= WHAT NEEDS TO BE DONE =
When the line containing "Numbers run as" is found in the data below, copy it and each line after it through the line containing "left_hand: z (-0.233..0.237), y", exactly and with no others.
(Beginning of DATASET)
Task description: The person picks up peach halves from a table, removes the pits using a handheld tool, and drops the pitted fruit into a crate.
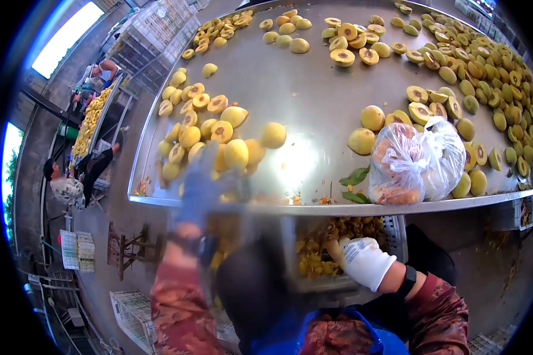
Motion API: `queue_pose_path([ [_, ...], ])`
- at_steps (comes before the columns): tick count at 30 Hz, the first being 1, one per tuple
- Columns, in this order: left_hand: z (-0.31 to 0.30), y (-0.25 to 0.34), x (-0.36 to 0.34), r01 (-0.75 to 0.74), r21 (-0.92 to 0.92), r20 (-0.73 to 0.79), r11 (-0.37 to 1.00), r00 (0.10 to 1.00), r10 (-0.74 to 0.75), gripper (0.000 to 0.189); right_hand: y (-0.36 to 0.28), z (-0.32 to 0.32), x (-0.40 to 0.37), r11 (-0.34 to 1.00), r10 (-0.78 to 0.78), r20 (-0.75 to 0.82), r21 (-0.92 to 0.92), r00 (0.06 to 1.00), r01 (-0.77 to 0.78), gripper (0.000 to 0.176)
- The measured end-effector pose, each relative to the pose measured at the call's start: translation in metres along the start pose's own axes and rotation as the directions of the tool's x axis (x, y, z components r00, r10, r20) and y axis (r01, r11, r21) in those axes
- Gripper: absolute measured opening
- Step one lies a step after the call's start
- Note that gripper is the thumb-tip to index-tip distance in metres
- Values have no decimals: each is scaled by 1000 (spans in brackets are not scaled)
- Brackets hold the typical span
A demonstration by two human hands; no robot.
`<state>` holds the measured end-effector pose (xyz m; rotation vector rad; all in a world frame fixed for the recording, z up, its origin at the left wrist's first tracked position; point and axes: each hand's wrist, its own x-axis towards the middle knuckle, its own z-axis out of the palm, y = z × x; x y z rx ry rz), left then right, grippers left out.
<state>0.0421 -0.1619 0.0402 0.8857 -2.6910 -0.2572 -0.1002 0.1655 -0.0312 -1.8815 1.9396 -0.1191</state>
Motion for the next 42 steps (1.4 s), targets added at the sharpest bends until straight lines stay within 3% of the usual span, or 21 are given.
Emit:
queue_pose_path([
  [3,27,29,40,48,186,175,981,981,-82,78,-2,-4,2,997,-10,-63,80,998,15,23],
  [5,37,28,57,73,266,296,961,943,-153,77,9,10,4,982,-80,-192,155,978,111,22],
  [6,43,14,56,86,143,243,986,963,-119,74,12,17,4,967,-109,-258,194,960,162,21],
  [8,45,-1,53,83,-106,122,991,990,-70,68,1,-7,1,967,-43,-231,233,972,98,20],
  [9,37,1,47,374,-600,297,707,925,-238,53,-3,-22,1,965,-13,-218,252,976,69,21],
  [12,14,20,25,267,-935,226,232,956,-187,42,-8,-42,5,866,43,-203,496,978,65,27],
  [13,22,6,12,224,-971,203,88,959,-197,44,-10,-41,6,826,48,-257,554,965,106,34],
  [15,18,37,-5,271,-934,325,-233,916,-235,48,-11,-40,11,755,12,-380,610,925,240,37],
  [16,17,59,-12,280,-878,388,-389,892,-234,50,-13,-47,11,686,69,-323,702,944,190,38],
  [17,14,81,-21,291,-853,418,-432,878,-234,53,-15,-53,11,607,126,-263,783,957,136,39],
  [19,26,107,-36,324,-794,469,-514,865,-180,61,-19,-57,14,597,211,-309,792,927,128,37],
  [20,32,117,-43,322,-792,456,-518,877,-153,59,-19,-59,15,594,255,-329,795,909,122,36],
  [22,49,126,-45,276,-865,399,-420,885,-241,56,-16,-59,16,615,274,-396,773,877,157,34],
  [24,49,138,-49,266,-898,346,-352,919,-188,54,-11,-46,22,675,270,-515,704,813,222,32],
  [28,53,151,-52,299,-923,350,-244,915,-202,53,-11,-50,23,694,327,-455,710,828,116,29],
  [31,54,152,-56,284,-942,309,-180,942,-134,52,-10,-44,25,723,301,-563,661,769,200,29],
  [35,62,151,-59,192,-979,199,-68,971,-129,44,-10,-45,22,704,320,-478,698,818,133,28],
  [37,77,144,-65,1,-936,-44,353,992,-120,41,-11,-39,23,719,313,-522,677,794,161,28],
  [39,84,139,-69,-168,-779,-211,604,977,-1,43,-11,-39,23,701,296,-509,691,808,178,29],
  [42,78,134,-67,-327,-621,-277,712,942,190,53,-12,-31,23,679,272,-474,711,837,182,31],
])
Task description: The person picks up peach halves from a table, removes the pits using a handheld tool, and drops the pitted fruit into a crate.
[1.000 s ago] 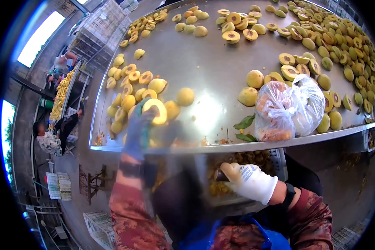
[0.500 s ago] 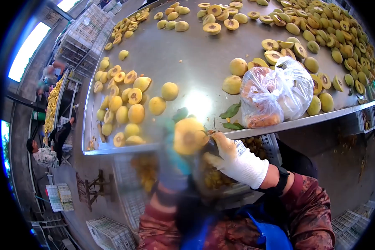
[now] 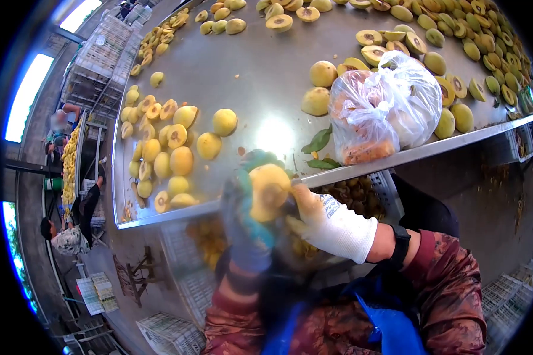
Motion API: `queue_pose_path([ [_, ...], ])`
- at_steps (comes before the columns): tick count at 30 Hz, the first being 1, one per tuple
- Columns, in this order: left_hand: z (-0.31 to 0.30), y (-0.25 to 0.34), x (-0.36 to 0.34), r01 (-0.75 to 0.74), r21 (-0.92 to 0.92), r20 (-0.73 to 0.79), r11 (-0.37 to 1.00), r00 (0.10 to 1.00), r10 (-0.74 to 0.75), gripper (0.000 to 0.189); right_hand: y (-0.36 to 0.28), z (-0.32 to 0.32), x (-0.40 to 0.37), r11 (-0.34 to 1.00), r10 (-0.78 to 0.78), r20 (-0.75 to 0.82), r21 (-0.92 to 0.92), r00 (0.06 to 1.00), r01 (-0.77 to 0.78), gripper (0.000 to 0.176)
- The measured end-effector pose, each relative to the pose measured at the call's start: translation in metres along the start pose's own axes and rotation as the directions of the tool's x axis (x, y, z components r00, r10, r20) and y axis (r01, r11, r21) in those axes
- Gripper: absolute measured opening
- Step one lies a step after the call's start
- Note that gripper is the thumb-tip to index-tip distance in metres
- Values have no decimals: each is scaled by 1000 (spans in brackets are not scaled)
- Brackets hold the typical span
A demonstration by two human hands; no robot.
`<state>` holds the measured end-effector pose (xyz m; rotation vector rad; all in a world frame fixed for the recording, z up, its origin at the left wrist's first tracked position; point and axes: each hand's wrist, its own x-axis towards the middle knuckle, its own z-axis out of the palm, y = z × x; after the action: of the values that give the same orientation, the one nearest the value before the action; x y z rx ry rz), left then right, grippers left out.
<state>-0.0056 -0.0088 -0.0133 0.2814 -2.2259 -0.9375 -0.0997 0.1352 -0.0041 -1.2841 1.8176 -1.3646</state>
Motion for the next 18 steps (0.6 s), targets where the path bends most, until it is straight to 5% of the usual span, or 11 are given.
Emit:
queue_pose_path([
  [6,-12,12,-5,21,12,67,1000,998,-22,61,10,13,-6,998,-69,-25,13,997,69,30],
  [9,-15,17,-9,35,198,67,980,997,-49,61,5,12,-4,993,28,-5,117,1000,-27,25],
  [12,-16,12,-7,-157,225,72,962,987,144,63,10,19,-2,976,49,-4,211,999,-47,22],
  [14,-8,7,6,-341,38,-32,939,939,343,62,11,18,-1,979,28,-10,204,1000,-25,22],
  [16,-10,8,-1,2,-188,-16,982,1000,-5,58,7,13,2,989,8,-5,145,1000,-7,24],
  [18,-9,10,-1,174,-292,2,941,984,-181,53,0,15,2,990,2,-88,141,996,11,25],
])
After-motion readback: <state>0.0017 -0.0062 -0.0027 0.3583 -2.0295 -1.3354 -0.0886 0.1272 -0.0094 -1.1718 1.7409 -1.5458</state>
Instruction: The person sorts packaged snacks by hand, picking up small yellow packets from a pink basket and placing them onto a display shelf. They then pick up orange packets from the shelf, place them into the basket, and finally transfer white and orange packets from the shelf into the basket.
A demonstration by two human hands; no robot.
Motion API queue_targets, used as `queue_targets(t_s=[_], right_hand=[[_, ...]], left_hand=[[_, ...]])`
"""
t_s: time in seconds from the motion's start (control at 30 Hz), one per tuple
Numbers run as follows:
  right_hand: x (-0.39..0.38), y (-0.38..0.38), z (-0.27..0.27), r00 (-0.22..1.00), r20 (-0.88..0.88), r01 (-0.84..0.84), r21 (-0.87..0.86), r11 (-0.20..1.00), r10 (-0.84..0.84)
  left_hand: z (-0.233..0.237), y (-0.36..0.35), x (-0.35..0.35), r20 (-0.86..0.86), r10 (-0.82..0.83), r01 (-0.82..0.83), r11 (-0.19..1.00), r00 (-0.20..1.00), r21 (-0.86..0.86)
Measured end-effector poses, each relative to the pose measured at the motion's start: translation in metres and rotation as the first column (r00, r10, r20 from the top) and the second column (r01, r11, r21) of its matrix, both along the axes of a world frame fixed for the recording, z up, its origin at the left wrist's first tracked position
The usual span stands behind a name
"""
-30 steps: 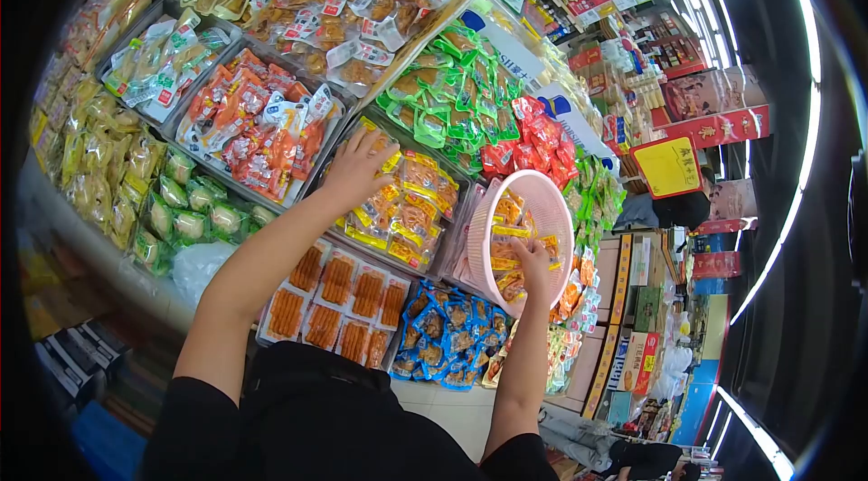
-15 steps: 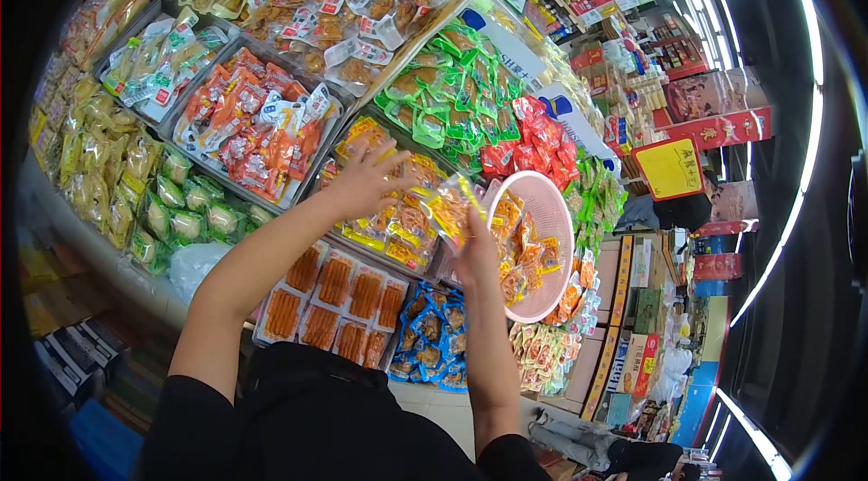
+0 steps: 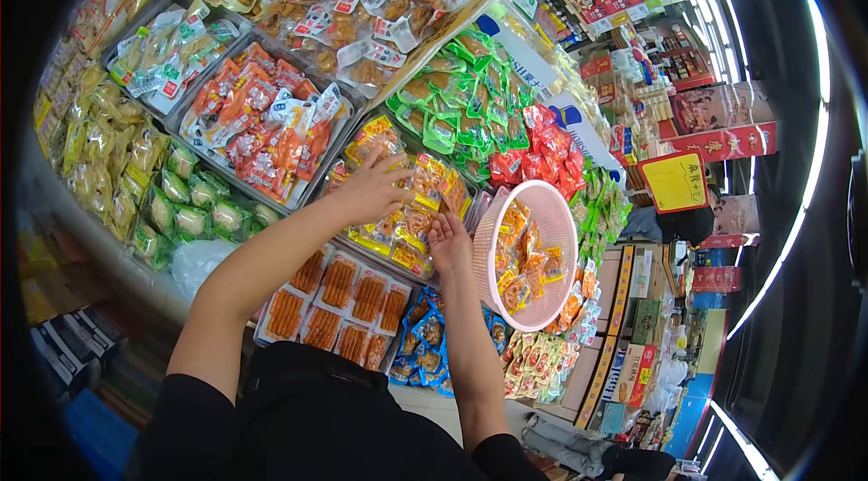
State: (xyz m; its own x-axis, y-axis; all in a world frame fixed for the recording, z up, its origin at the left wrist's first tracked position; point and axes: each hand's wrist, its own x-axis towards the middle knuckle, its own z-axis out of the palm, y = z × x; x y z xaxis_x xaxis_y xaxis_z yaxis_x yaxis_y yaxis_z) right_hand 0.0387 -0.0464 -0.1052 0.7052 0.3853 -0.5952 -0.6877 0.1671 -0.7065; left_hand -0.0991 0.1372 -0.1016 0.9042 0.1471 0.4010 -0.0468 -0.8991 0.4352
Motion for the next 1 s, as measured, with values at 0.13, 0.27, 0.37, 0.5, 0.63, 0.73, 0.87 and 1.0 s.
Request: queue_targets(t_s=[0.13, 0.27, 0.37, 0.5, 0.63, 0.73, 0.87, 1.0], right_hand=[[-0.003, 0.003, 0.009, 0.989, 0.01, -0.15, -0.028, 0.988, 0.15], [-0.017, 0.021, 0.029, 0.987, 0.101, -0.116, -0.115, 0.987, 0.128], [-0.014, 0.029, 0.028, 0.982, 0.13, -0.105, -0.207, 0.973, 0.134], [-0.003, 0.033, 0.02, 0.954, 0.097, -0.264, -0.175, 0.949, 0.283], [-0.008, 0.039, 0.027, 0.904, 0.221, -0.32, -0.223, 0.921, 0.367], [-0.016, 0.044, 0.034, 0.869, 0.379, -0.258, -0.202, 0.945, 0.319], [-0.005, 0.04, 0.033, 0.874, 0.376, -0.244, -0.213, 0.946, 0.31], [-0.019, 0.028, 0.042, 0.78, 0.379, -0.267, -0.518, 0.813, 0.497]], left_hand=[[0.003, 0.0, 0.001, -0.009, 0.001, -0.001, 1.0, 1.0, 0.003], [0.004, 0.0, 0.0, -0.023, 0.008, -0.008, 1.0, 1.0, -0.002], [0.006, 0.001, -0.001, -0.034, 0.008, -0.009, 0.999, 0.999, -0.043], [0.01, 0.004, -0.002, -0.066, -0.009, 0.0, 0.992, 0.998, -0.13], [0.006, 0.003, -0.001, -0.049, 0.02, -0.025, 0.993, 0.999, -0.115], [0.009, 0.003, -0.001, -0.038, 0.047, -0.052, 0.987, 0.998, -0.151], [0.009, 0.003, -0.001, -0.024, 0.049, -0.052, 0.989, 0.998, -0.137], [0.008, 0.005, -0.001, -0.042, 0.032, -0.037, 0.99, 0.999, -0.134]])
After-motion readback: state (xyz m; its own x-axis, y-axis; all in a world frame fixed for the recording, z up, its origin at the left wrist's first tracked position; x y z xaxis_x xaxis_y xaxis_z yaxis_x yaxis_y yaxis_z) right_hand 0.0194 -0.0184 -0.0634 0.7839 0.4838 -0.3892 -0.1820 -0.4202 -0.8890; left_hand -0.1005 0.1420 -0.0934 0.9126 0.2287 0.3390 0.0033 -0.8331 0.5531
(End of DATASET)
= RESULT OF THIS TASK =
Numbers run as follows:
  right_hand: x (-0.39..0.38), y (-0.38..0.38), z (-0.27..0.27), r00 (-0.22..1.00), r20 (-0.88..0.88), r01 (-0.84..0.84), r21 (-0.87..0.86), r11 (-0.20..1.00), r10 (-0.84..0.84)
  left_hand: z (-0.233..0.237), y (-0.36..0.35), x (-0.35..0.35), r20 (-0.86..0.86), r10 (-0.82..0.83), r01 (-0.82..0.83), r11 (-0.19..1.00), r00 (-0.20..1.00), r21 (-0.86..0.86)

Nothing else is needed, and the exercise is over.